- _Task directions_:
Your answer must be the lines from the first one in the material through the line with "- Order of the", retyped exactly and with no pictures.

---------------

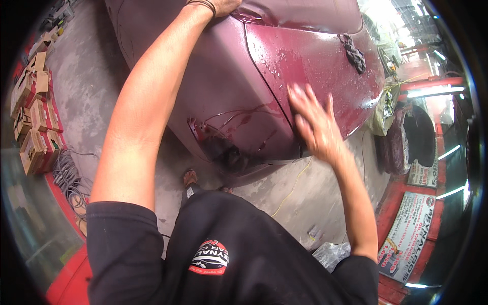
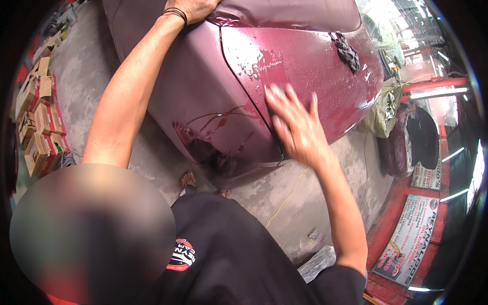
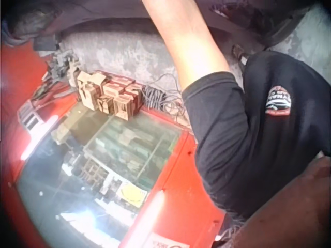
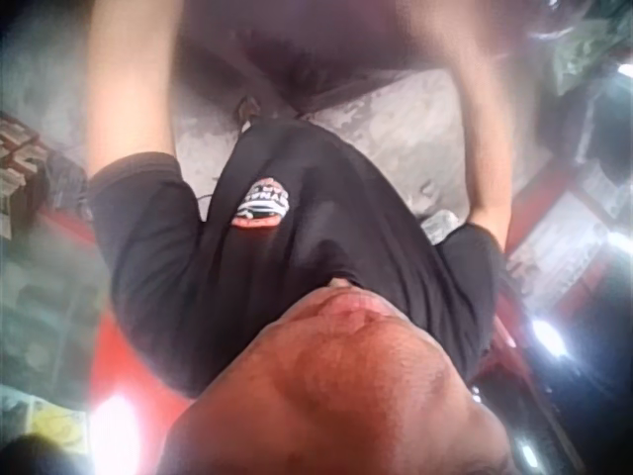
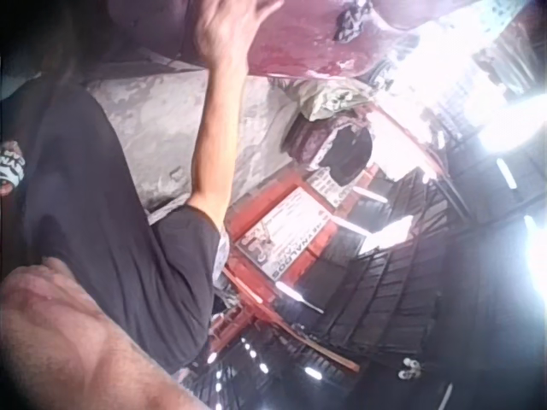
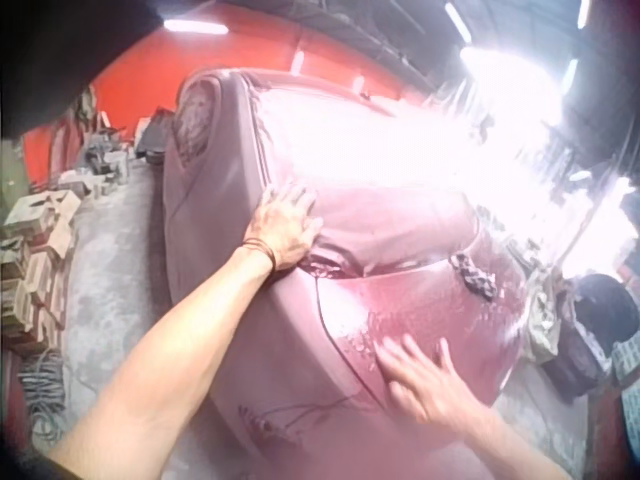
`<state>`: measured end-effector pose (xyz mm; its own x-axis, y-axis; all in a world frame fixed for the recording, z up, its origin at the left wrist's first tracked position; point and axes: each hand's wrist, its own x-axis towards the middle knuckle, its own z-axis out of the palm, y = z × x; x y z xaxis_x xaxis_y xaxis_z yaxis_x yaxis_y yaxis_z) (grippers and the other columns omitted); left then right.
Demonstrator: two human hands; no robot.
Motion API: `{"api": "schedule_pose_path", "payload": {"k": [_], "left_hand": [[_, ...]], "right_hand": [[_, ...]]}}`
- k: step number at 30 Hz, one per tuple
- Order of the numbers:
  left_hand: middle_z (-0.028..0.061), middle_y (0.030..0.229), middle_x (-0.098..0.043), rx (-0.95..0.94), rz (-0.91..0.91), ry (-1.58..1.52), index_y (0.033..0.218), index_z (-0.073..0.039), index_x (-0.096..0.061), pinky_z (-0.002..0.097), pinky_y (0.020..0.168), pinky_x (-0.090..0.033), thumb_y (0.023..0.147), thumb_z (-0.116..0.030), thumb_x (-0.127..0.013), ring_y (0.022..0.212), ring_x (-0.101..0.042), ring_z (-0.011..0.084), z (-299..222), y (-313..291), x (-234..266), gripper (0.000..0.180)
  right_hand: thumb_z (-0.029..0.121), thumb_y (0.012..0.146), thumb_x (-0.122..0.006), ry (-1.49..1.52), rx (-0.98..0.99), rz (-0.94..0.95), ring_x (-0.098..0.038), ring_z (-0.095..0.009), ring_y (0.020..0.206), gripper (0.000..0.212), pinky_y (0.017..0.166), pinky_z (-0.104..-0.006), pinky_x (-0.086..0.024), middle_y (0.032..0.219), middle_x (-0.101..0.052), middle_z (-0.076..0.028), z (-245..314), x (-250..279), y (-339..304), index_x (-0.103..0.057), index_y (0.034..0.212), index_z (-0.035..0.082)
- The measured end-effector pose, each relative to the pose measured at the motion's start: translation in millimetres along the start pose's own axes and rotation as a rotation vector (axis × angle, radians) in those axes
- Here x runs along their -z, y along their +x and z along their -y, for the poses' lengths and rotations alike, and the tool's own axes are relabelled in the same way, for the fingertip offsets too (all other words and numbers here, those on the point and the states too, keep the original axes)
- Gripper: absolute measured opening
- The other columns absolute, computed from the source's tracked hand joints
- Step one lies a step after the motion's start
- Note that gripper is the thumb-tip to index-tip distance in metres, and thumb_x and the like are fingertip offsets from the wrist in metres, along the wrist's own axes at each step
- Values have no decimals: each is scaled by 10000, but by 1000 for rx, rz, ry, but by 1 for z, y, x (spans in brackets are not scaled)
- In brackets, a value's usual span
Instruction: The person is polishing a maroon car bumper. They use a yellow sponge to apply a liquid from a bucket to the bumper's surface, then switch to a sanding block to rub the surface. Finally, they use a grey cloth to wipe the bumper clean.
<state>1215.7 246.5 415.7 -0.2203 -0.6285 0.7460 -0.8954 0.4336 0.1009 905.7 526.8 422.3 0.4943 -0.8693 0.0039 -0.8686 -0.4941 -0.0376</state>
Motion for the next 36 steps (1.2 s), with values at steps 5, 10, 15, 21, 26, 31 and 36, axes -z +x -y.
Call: {"api": "schedule_pose_path", "payload": {"k": [5,10,15,21,26,31,36], "left_hand": [[207,1508,-571,50,1,-29,1411,-15,-598,520,1253,-277,1006,-452,-593,1477,-449,361,-22,-8,1,596],[209,1523,-559,78,-21,-44,1434,-6,-583,518,1268,-254,1006,-473,-588,1481,-446,354,-20,-5,14,633],[179,1560,-545,14,22,-34,1464,-19,-568,521,1282,-241,1037,-435,-552,1520,-411,335,-15,3,3,596],[189,1541,-559,69,0,-44,1438,-4,-584,526,1268,-257,1039,-461,-538,1515,-414,360,-13,-7,0,608],[205,1543,-549,72,6,-6,1432,7,-588,528,1259,-264,1021,-494,-551,1498,-431,355,-21,-4,12,649],[204,1575,-516,70,78,-92,1470,-13,-560,520,1286,-236,1014,-443,-581,1516,-405,357,-33,7,13,627],[99,1645,-471,86,6,141,1507,-141,-567,516,1297,-240,1072,-534,-494,1564,-375,273,-9,-1,-15,591]], "right_hand": [[245,1060,-531,5,-110,168,-258,-332,1624,575,1288,-653,30,1688,-430,-75,10,-5,-113,-457,1625,165],[270,1103,-474,-5,42,44,-282,-345,1610,557,1272,-695,-75,1699,-404,-86,28,9,32,-411,1647,168],[271,1107,-467,-36,37,-9,-282,-340,1611,565,1263,-707,-102,1699,-405,-75,25,5,55,-388,1659,180],[295,1099,-489,52,-129,147,-213,-315,1640,567,1280,-673,26,1708,-393,-76,27,-6,-80,-413,1648,173],[332,1117,-461,-7,-11,23,-253,-332,1621,565,1245,-749,-75,1693,-407,-104,37,3,27,-383,1655,179],[365,1122,-463,-67,26,-129,-332,-327,1586,547,1198,-785,-208,1679,-420,-113,24,-7,102,-407,1629,168],[332,1111,-482,6,-17,14,-232,-339,1631,592,1236,-756,-50,1721,-362,-77,33,-5,36,-359,1669,181]]}}
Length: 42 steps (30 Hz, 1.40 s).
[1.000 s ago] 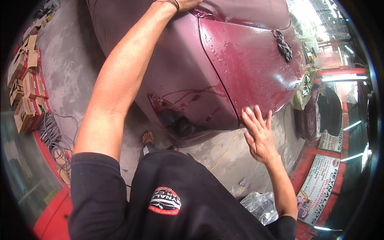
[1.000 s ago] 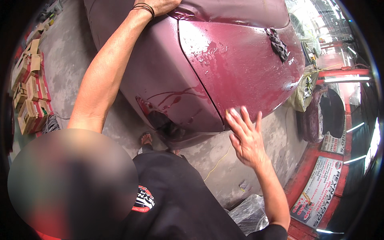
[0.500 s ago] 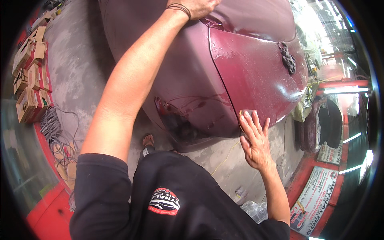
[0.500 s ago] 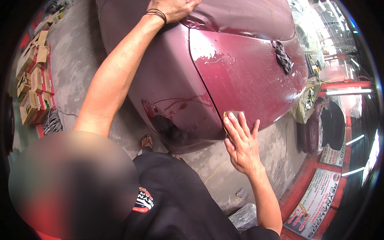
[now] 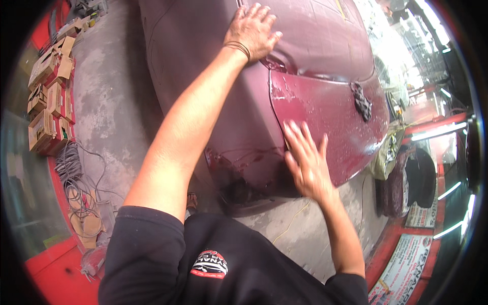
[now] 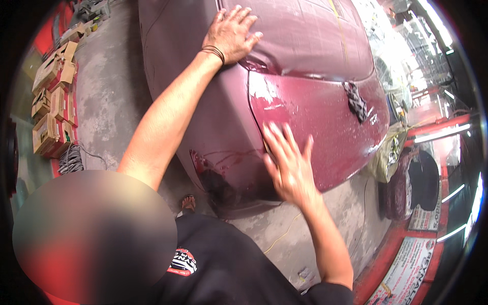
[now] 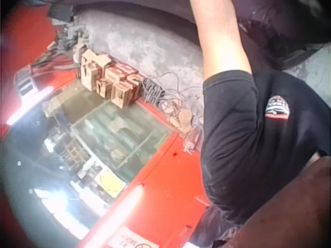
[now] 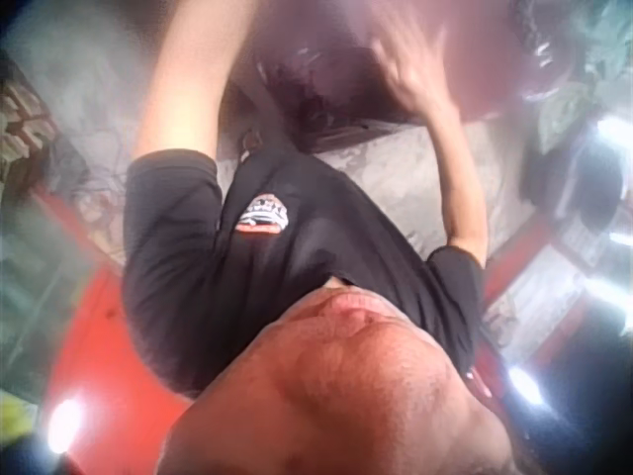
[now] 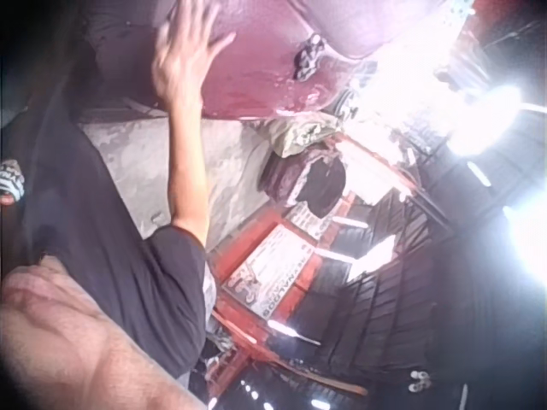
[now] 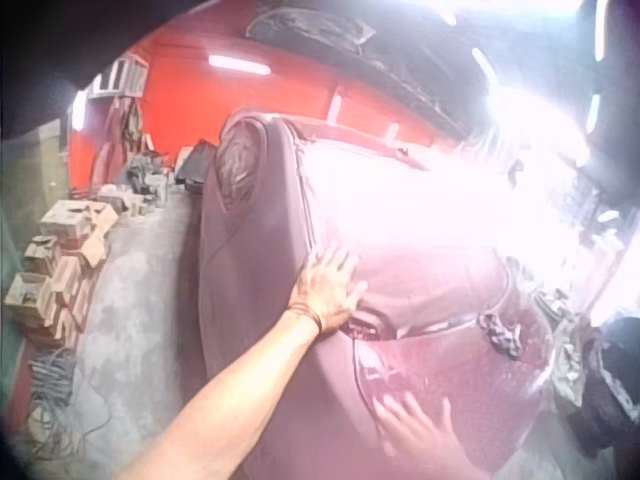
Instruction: The person is polishing a maroon car bumper. They use a yellow sponge to apply a liquid from a bucket to the bumper's surface, then switch to a sanding block to rub the surface. Finally, they use a grey cloth to wipe the bumper clean.
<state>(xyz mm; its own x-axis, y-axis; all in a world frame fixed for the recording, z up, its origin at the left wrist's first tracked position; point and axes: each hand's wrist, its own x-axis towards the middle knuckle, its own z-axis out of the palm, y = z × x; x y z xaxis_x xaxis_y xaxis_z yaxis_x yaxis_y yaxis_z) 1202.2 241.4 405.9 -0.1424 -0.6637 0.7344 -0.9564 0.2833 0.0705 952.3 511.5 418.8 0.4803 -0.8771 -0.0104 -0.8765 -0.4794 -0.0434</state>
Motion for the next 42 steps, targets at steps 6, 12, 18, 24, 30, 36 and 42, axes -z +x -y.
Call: {"api": "schedule_pose_path", "payload": {"k": [6,12,18,24,30,36,42], "left_hand": [[94,1643,-474,31,53,-41,1516,-141,-551,509,1310,-218,1055,-533,-519,1577,-352,265,-19,-6,7,606],[82,1650,-469,18,33,-47,1515,-158,-549,508,1317,-208,1052,-506,-531,1577,-351,272,-2,-7,5,579],[82,1645,-474,32,24,-70,1497,-157,-575,507,1317,-214,1067,-482,-520,1576,-354,265,-8,-5,6,542],[83,1635,-488,47,37,-101,1484,-158,-589,508,1311,-228,1060,-480,-537,1575,-357,263,-7,-2,7,536],[93,1642,-484,5,7,-24,1479,-155,-593,500,1307,-234,1054,-482,-548,1565,-380,273,9,-9,8,538],[90,1626,-499,-27,-8,-149,1463,-144,-606,506,1302,-238,1059,-452,-553,1557,-389,281,-21,-1,5,510],[89,1624,-503,-46,-25,-43,1467,-153,-602,526,1286,-251,1064,-472,-546,1551,-399,285,8,-2,-3,517]], "right_hand": [[374,1113,-469,-22,-58,-30,-211,-337,1636,604,1228,-765,-45,1731,-338,-86,0,-10,-2,-368,1660,140],[394,1142,-374,49,14,-143,-226,-297,1631,572,1253,-740,-57,1738,-326,-70,-13,-11,114,-334,1673,185],[480,1154,-291,109,-541,-167,-222,-241,1637,561,1249,-721,-59,1763,-280,-7,-239,-2,85,-321,1683,296],[536,1130,-327,81,-591,-236,-238,-332,1620,607,1215,-786,-101,1742,-300,-99,-212,-24,121,-358,1652,228],[460,1141,-359,15,1,-64,-158,-329,1646,628,1283,-680,-48,1769,-237,-103,-37,-12,95,-251,1702,201],[588,1133,-232,114,-623,-123,-124,-264,1658,673,1271,-689,-12,1799,-156,-8,-293,-3,29,-176,1724,273],[583,1135,-250,147,-610,-201,-127,-330,1652,679,1249,-745,-22,1789,-181,-60,-223,-19,65,-245,1703,212]]}}
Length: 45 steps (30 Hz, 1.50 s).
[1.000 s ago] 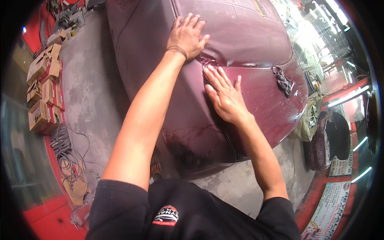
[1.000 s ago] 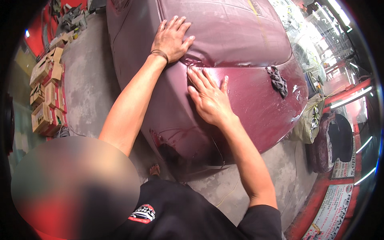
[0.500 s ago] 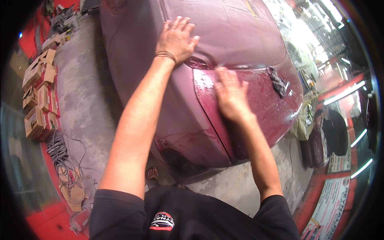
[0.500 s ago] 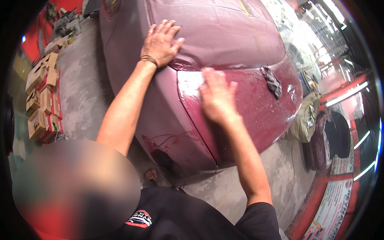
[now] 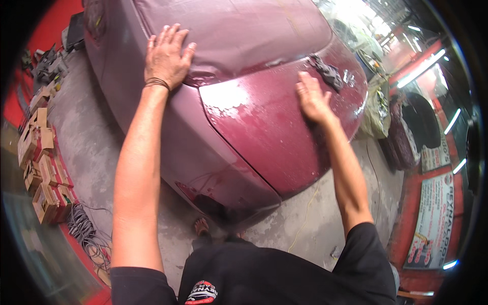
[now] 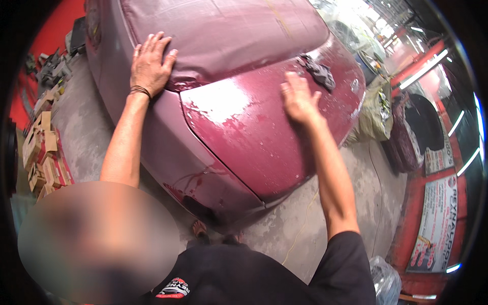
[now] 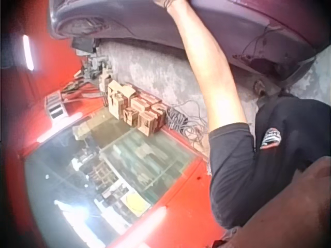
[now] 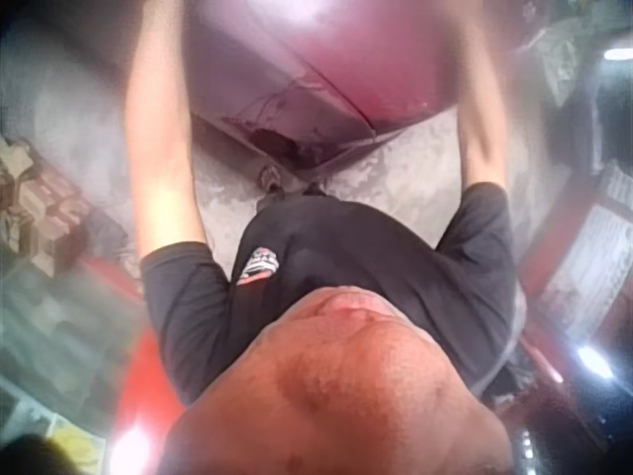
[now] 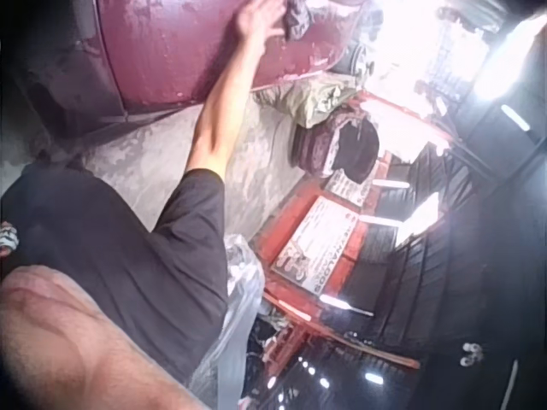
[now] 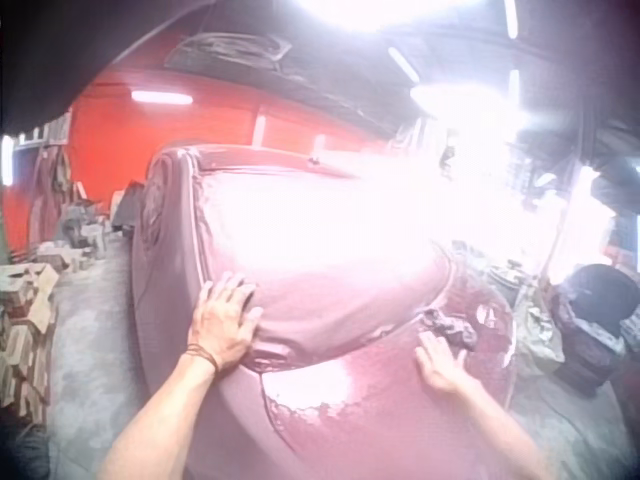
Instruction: The person is polishing a maroon car bumper. They use a yellow sponge to apply a liquid from a bucket to the bumper's surface, then switch to a sanding block to rub the surface. Finally, they use a grey cloth to wipe the bumper clean.
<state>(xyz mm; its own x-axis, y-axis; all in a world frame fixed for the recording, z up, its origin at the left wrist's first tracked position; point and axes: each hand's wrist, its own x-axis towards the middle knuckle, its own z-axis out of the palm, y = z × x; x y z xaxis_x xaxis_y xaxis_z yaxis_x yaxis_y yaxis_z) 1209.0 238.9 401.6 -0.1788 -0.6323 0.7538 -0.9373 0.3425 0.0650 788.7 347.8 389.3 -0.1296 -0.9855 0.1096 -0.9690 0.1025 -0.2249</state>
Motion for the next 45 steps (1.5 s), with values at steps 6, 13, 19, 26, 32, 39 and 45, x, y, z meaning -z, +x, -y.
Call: {"api": "schedule_pose_path", "payload": {"k": [6,13,19,26,32,39,45], "left_hand": [[71,1638,-494,-60,7,65,1500,-177,-574,520,1286,-244,1070,-486,-547,1550,-404,284,8,-1,-7,530],[62,1626,-510,-106,-9,-51,1493,-185,-592,507,1284,-254,1061,-478,-573,1549,-404,271,3,7,-6,522],[57,1620,-518,-100,-4,-9,1494,-191,-595,509,1281,-258,1063,-479,-575,1545,-410,270,26,1,-8,519],[87,1632,-490,70,46,7,1505,-169,-577,628,1254,-239,1070,-538,-534,1534,-422,281,46,8,-7,573],[214,1328,-675,-405,249,-765,1342,-36,-648,474,1110,-476,1003,-203,-702,1263,-636,391,-224,-7,1,382],[190,1698,-360,-417,673,-383,1617,-139,-418,600,1281,-223,1085,-573,-460,1593,-294,370,-375,-3,-51,687],[149,1737,-305,-364,664,-237,1634,-172,-396,611,1294,-143,1098,-575,-390,1630,-205,351,-420,3,-85,671]], "right_hand": [[470,1139,-353,-195,423,176,-155,-347,1645,638,1265,-724,-45,1776,-218,-90,73,17,-175,-256,1702,183],[587,1128,-261,-122,-220,35,-128,-303,1654,684,1247,-757,-31,1791,-182,-20,-193,50,-41,-238,1709,228],[549,1136,-285,-169,-139,20,-163,-316,1646,669,1232,-783,-49,1788,-192,-41,-83,25,-98,-254,1701,192],[438,1141,-375,-175,312,140,-166,-322,1644,600,1269,-732,-45,1761,-262,-64,-11,36,-250,-295,1687,205],[561,1121,-308,62,-255,-99,-155,-314,1645,640,1245,-771,-100,1771,-252,-7,-214,41,-109,-337,1677,245],[410,1126,-438,354,114,-347,-228,-339,1623,548,1262,-718,-164,1676,-414,-82,-69,-17,-227,-446,1615,163],[439,1121,-457,440,75,-444,-175,-330,1643,582,1281,-685,-95,1742,-322,-58,-159,-19,-166,-382,1657,226]]}}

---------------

- _Written answer_:
`<state>`: measured end-effector pose (xyz mm; its own x-axis, y-axis; all in a world frame fixed for the recording, z up, its origin at the left wrist's first tracked position; point and axes: each hand's wrist, its own x-axis towards the middle knuckle, its own z-axis out of the palm, y = z × x; x y z xaxis_x xaxis_y xaxis_z yaxis_x yaxis_y yaxis_z) (grippers and the other columns omitted); left then right.
Demonstrator: two human hands; no robot.
Motion API: `{"api": "schedule_pose_path", "payload": {"k": [_], "left_hand": [[_, ...]], "right_hand": [[_, ...]]}}`
- k: step number at 30 Hz, one per tuple
- Order of the numbers:

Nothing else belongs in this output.